SN: Muitos projectos, não é?

PC: Muitos projectos. Como temos uma boa relação pessoal e não é só profissional, fazemos questão de que o trabalho aconteça desde o princípio. Mesmo quando estamos ainda na arquitectura, a P06 e o Nuno já estão presentes.

SN: Já agora, para esclarecer, a P06 é de design não é?

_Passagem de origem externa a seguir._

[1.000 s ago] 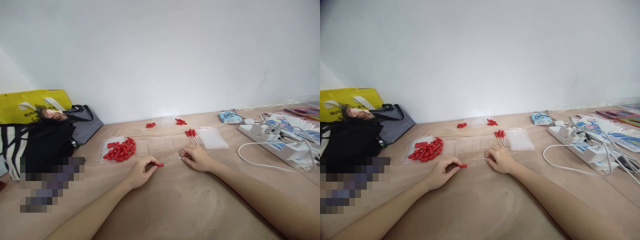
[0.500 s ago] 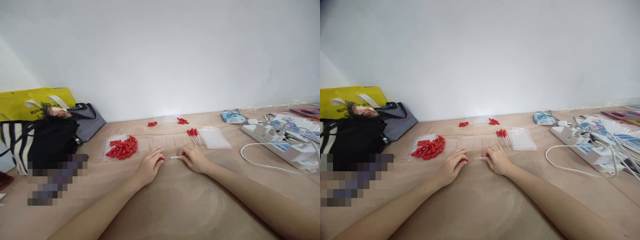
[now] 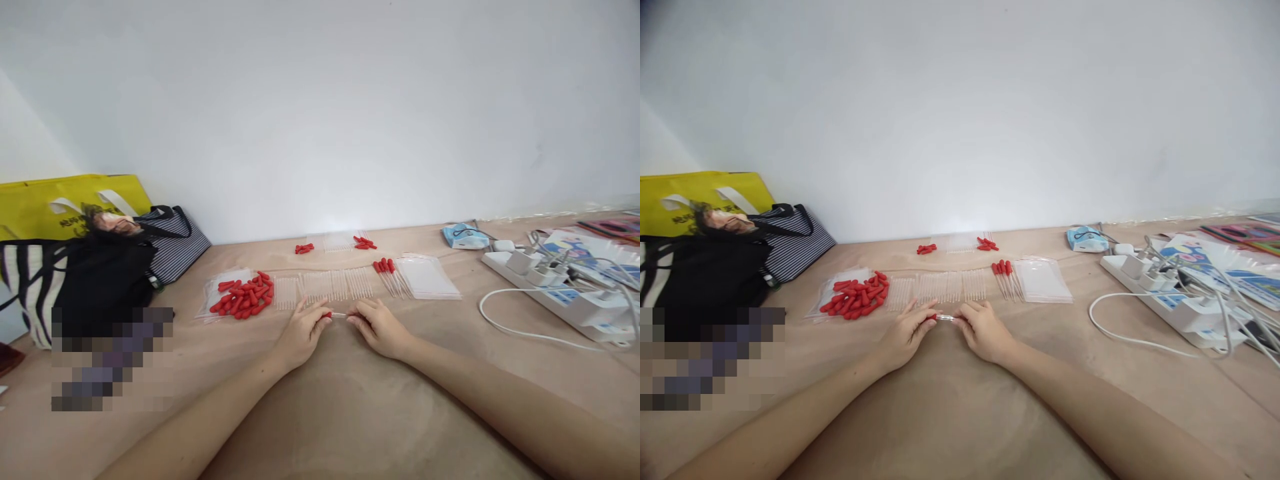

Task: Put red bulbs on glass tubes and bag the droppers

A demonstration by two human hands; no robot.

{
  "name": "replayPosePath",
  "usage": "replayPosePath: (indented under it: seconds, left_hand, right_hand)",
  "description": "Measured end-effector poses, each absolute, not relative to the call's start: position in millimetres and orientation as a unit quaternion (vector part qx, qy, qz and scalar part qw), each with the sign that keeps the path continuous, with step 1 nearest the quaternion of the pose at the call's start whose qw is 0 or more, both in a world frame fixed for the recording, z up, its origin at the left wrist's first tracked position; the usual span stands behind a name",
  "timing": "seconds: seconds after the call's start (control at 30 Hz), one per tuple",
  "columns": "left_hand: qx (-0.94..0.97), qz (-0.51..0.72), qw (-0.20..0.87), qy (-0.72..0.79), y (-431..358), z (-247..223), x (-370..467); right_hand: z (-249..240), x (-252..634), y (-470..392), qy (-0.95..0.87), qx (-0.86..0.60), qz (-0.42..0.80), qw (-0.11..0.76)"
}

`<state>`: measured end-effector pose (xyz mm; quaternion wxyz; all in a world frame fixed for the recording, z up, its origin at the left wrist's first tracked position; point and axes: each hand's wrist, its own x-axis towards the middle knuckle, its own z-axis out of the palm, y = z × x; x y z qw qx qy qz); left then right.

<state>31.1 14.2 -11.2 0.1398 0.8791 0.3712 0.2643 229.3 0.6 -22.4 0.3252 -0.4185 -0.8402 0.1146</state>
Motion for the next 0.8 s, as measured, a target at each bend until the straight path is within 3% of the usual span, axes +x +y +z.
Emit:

PC: É de design exactamente. Nessa altura, era ainda bastante mais de design gráfico e depois começou a expandir-se para os espaços. Hoje trabalha os ambientes. Esse trabalho foi um bocadinho acompanhado. Eles vinham do lado do gráfico e nós vínhamos do lado da arquitectura e encontrávamo-nos ali a meio. E interiores foram, na realidade, feitos por todos, pelos quatro. Trabalhámos sempre nesse sentido também no Museu Nacional da Música, em Mafra. Está agora está a obra a iniciar-se. Trabalhamos isso sempre em conjunto. Fazemos uma equipa na realidade. E a Isabel foi ter com o Nuno por causa da questão do design. A Burel trabalha muito com designers. Desenvolveu os materiais da Burel com vários designers e foi ter com o Nuno e o Nuno olhou para o edifício e disse...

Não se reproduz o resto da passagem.